## [TASK GOAL]
Go through the data and copy each line where the string "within" appears.

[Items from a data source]

=-=-=-=-=

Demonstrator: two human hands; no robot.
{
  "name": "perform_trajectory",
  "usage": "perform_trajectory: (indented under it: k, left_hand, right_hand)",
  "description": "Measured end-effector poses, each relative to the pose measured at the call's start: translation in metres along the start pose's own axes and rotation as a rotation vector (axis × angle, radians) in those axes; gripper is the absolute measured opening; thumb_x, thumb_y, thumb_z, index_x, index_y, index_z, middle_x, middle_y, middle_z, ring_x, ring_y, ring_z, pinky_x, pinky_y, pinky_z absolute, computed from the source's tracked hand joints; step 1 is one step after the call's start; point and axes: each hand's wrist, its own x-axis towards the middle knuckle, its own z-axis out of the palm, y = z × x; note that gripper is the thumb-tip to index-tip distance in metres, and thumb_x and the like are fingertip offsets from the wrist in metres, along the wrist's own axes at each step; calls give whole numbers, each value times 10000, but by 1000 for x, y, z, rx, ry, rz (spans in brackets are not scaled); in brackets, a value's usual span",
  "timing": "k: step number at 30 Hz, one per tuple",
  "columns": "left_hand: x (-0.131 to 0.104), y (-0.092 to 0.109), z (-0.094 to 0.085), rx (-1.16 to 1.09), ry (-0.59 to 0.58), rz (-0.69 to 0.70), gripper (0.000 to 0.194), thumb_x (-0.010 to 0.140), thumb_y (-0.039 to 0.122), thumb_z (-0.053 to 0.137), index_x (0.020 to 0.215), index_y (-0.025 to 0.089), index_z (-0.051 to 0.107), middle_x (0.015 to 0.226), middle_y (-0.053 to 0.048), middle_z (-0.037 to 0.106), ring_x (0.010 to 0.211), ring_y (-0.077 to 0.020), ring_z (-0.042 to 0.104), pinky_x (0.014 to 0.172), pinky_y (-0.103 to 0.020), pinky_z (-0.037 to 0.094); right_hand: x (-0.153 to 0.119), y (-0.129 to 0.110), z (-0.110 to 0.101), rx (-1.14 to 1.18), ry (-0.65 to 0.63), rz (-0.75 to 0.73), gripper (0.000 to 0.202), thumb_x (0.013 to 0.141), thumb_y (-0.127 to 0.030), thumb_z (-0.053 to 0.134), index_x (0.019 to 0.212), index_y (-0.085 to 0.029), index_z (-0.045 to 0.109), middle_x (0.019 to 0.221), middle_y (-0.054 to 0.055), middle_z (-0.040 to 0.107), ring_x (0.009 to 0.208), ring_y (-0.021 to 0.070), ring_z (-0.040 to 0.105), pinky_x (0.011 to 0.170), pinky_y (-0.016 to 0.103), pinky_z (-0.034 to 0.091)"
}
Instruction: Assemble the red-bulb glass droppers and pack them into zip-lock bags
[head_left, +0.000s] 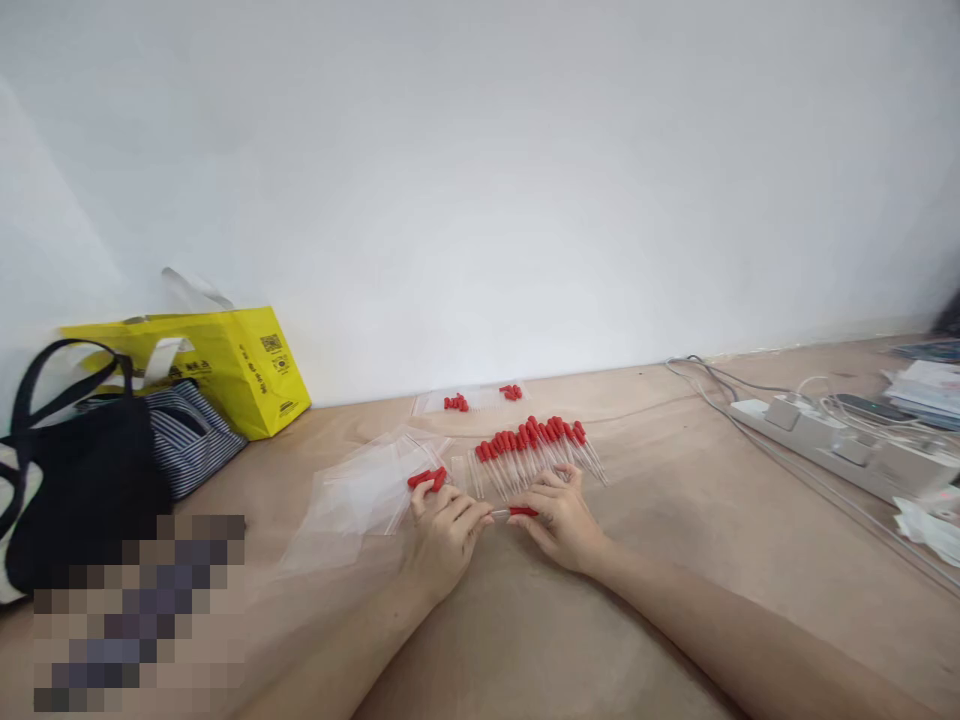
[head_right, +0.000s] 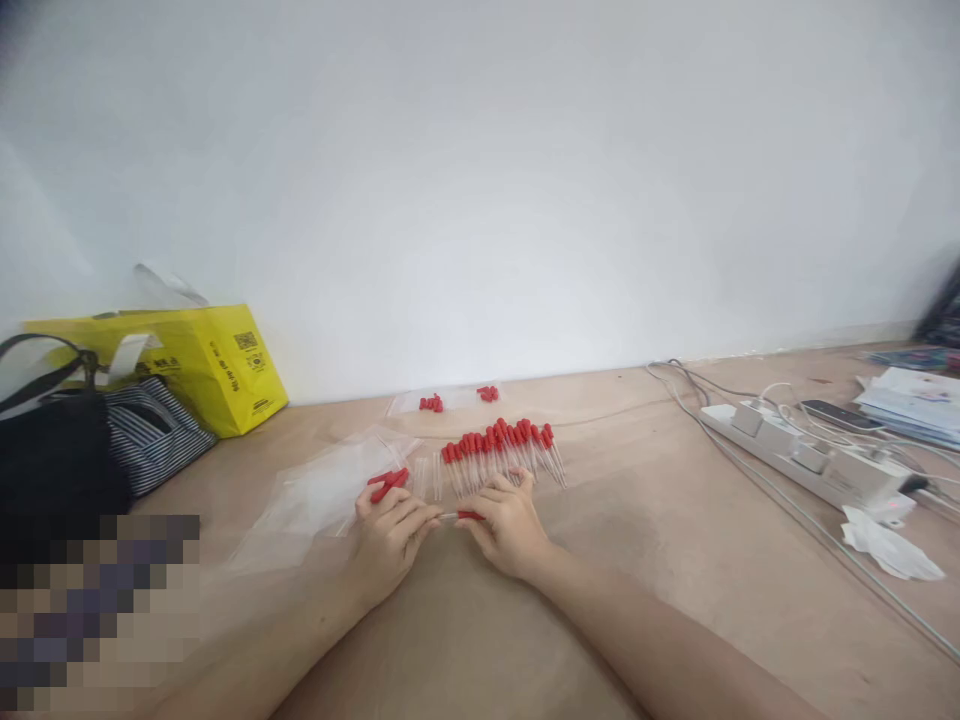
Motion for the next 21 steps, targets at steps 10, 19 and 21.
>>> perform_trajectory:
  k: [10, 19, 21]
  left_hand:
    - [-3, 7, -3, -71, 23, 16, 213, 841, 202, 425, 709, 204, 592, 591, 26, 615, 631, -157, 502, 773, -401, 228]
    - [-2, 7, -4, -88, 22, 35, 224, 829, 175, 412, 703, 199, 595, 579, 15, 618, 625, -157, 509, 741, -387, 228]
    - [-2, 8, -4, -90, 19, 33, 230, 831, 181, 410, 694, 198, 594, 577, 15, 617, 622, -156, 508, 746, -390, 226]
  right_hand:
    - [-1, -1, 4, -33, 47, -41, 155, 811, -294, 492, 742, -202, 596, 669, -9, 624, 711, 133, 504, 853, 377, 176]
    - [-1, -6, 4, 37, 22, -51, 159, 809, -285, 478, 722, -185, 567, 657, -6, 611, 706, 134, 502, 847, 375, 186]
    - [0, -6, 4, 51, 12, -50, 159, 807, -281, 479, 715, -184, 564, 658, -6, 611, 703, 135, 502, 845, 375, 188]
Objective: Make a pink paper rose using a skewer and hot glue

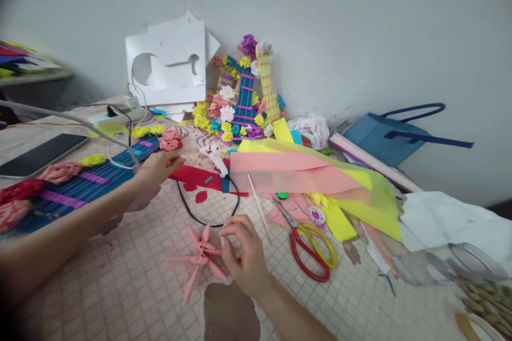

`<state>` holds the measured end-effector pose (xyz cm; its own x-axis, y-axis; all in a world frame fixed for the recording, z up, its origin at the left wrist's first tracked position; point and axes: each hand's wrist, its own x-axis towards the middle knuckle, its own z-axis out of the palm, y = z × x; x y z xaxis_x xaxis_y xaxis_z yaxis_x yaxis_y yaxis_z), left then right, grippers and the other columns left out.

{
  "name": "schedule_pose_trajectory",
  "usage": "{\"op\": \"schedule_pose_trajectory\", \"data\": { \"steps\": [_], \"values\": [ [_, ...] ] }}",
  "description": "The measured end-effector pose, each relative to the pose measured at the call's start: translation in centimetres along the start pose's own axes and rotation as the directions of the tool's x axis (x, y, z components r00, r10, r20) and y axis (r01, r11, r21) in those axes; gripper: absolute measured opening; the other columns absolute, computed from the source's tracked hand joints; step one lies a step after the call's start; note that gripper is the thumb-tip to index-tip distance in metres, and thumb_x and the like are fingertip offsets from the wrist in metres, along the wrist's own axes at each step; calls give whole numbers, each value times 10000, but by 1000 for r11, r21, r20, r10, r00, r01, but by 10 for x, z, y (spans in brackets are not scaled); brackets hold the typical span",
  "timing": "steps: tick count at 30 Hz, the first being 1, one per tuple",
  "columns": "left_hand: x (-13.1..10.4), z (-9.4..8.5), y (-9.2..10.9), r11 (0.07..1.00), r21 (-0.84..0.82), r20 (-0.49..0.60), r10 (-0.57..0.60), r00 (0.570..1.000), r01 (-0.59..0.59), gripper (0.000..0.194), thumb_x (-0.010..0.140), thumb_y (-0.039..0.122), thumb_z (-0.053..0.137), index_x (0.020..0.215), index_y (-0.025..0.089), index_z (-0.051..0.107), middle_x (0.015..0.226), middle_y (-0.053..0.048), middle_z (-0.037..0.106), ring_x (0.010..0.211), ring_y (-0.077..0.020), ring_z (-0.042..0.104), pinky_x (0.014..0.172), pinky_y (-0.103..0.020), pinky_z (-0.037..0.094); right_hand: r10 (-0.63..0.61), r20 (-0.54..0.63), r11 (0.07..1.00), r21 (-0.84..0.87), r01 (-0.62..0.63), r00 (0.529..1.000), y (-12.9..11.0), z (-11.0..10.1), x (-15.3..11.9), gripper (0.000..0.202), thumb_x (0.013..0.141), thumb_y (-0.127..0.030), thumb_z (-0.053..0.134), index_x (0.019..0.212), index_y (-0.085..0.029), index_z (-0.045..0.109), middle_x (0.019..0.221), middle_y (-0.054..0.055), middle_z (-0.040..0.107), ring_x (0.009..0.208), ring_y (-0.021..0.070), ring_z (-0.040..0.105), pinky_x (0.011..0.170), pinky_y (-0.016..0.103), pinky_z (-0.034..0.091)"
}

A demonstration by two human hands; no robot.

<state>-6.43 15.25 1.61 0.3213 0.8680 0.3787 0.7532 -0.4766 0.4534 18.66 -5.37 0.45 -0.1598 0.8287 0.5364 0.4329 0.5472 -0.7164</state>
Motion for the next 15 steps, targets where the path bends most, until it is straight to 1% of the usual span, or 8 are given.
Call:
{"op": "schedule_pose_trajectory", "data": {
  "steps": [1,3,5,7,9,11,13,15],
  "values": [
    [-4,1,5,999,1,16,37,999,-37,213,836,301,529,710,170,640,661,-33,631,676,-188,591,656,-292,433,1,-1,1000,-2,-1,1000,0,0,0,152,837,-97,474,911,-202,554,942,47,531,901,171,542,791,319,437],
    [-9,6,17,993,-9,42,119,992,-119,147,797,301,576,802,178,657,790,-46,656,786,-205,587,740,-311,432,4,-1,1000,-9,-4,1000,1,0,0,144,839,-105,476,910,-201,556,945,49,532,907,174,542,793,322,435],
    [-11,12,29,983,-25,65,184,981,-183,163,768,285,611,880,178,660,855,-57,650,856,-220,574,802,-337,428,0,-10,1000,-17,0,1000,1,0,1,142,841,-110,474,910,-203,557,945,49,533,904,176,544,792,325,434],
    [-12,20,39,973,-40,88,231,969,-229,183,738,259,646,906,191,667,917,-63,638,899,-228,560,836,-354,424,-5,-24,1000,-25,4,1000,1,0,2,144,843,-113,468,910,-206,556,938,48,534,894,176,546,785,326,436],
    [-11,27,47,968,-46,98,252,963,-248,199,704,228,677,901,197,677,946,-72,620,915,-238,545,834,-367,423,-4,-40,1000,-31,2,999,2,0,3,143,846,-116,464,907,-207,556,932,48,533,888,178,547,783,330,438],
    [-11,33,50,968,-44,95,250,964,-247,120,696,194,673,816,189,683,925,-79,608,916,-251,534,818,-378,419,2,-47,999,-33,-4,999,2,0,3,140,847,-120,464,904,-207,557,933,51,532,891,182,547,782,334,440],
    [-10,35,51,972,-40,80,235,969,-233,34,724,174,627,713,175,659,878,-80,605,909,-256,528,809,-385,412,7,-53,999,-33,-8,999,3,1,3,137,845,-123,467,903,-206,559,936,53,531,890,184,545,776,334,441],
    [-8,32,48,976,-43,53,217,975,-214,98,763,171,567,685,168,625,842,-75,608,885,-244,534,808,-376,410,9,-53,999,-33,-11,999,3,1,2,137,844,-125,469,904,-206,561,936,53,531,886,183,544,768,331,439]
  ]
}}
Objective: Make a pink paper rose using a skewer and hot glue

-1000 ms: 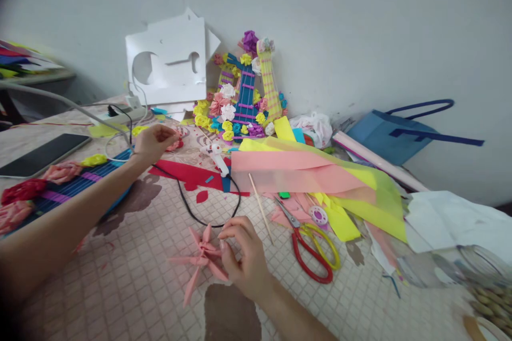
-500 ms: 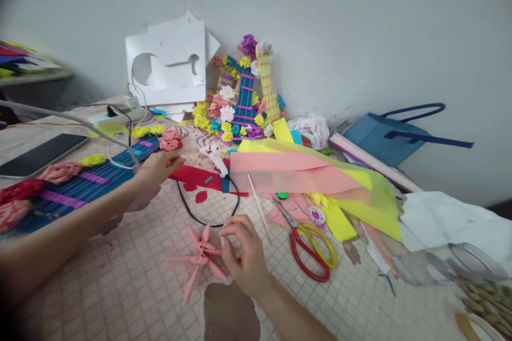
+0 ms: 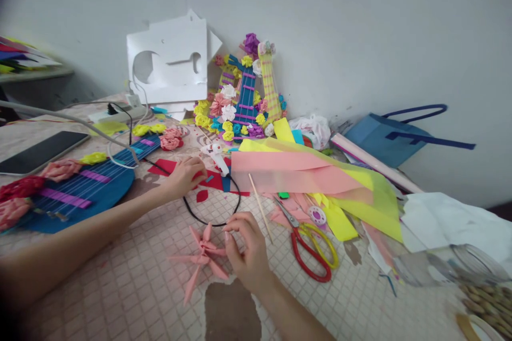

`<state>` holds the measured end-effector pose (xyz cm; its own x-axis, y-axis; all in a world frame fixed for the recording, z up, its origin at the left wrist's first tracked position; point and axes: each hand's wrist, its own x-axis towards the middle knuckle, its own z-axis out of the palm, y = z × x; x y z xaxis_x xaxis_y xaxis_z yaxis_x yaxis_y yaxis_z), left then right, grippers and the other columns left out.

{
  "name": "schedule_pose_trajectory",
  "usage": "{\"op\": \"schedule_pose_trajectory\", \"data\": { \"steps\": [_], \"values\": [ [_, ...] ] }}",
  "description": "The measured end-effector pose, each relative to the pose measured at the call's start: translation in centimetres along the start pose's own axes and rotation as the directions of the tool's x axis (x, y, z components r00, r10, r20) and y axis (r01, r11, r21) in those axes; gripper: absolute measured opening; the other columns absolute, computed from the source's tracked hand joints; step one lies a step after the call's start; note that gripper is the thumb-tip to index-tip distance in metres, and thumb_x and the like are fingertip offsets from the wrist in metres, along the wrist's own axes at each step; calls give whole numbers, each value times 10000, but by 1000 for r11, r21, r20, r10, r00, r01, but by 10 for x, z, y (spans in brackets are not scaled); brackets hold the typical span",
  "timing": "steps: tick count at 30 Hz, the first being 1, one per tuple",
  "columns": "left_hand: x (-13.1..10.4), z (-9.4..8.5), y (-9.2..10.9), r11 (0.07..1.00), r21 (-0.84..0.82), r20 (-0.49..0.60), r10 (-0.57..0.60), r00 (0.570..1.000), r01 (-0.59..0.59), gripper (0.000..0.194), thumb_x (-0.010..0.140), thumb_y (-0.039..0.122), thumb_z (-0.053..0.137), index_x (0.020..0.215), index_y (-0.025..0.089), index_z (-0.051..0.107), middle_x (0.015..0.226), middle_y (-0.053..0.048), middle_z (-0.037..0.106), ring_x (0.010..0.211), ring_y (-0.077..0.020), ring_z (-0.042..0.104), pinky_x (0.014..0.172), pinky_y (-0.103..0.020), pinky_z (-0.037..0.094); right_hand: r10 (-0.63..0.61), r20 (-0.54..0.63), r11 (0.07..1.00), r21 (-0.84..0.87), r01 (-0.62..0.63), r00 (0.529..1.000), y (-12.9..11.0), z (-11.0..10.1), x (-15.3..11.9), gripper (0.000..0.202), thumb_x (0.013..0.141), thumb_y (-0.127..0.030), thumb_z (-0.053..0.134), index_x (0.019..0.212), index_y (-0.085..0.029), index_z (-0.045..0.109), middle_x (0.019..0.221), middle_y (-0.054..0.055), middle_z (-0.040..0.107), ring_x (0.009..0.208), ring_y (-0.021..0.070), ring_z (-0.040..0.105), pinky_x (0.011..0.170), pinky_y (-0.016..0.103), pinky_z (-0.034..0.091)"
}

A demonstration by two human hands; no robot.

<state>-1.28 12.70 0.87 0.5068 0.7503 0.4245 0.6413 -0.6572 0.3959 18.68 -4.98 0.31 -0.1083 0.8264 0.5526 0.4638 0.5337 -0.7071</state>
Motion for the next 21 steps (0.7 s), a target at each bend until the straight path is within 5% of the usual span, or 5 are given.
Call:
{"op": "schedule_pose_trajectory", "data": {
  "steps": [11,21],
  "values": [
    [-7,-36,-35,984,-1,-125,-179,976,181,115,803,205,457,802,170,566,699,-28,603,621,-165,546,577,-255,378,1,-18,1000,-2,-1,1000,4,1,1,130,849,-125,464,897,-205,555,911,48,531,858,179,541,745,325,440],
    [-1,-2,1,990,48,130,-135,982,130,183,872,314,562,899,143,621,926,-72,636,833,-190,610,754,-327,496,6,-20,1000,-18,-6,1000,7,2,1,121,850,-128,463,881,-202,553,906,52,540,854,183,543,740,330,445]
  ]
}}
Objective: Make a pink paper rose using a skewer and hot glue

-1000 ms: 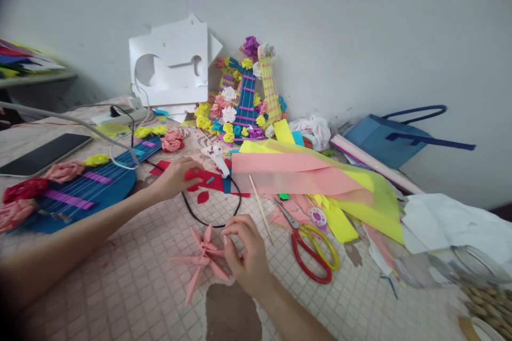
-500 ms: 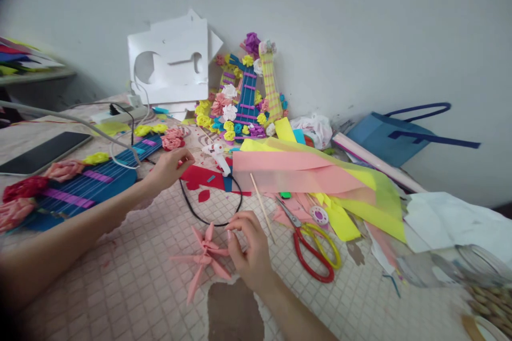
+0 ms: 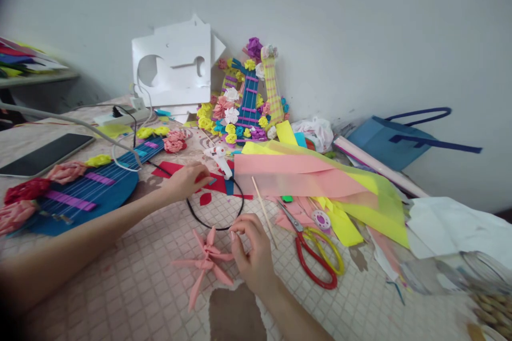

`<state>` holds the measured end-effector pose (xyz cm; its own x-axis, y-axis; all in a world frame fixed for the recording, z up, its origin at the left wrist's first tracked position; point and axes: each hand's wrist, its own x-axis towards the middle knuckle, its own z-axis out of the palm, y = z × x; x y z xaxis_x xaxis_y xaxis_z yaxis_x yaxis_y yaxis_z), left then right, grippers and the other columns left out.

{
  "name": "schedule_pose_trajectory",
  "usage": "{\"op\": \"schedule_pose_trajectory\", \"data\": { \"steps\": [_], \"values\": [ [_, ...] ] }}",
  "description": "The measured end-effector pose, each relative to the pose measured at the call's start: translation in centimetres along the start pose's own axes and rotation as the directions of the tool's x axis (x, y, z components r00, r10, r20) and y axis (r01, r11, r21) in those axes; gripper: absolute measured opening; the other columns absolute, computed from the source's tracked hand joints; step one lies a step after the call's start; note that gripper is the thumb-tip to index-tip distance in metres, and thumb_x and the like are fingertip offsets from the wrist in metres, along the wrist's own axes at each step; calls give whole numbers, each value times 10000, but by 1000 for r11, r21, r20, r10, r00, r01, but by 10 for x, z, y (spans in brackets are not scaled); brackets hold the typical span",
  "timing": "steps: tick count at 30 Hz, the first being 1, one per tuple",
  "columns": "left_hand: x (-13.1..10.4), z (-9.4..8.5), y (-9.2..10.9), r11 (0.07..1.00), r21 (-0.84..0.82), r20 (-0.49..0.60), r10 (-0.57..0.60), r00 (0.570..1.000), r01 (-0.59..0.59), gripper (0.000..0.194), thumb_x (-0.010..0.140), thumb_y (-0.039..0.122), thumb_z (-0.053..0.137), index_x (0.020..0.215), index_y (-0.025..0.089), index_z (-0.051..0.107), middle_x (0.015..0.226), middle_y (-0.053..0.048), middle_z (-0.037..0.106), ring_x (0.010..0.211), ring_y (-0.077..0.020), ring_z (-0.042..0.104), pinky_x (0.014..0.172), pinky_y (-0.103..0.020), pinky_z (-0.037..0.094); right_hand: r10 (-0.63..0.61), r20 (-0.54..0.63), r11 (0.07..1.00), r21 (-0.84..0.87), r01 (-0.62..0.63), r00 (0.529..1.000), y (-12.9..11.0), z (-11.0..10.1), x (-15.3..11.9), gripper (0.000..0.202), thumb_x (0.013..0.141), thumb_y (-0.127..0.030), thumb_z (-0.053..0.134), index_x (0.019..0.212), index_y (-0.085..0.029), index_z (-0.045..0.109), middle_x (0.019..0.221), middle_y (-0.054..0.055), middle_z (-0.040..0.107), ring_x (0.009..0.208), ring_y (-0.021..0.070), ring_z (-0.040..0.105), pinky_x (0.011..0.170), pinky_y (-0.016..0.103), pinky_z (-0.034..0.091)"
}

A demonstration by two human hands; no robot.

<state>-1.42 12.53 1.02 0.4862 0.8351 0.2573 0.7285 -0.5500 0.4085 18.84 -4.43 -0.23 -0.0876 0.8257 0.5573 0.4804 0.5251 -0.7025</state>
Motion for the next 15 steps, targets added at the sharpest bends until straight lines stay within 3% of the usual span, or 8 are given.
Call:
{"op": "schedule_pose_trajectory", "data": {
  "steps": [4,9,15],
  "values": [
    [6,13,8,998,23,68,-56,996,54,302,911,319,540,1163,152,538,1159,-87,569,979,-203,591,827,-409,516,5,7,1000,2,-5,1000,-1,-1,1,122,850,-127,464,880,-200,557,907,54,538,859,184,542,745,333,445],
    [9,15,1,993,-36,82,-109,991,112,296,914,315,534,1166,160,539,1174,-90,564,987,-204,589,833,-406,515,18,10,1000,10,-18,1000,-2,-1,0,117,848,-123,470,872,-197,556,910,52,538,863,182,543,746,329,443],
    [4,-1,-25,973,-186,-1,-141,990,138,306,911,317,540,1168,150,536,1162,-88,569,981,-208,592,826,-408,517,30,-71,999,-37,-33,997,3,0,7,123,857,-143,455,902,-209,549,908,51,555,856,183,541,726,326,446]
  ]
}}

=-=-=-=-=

## [EXERCISE RESPONSE]
Motion for the next 21 steps (0.7 s), a target at each bend until the straight path is within 5% of the usual span, or 5 are given.
Motion for the next 15 steps, targets added at the sharpest bends until straight lines stay within 3% of the usual span, or 8 are given.

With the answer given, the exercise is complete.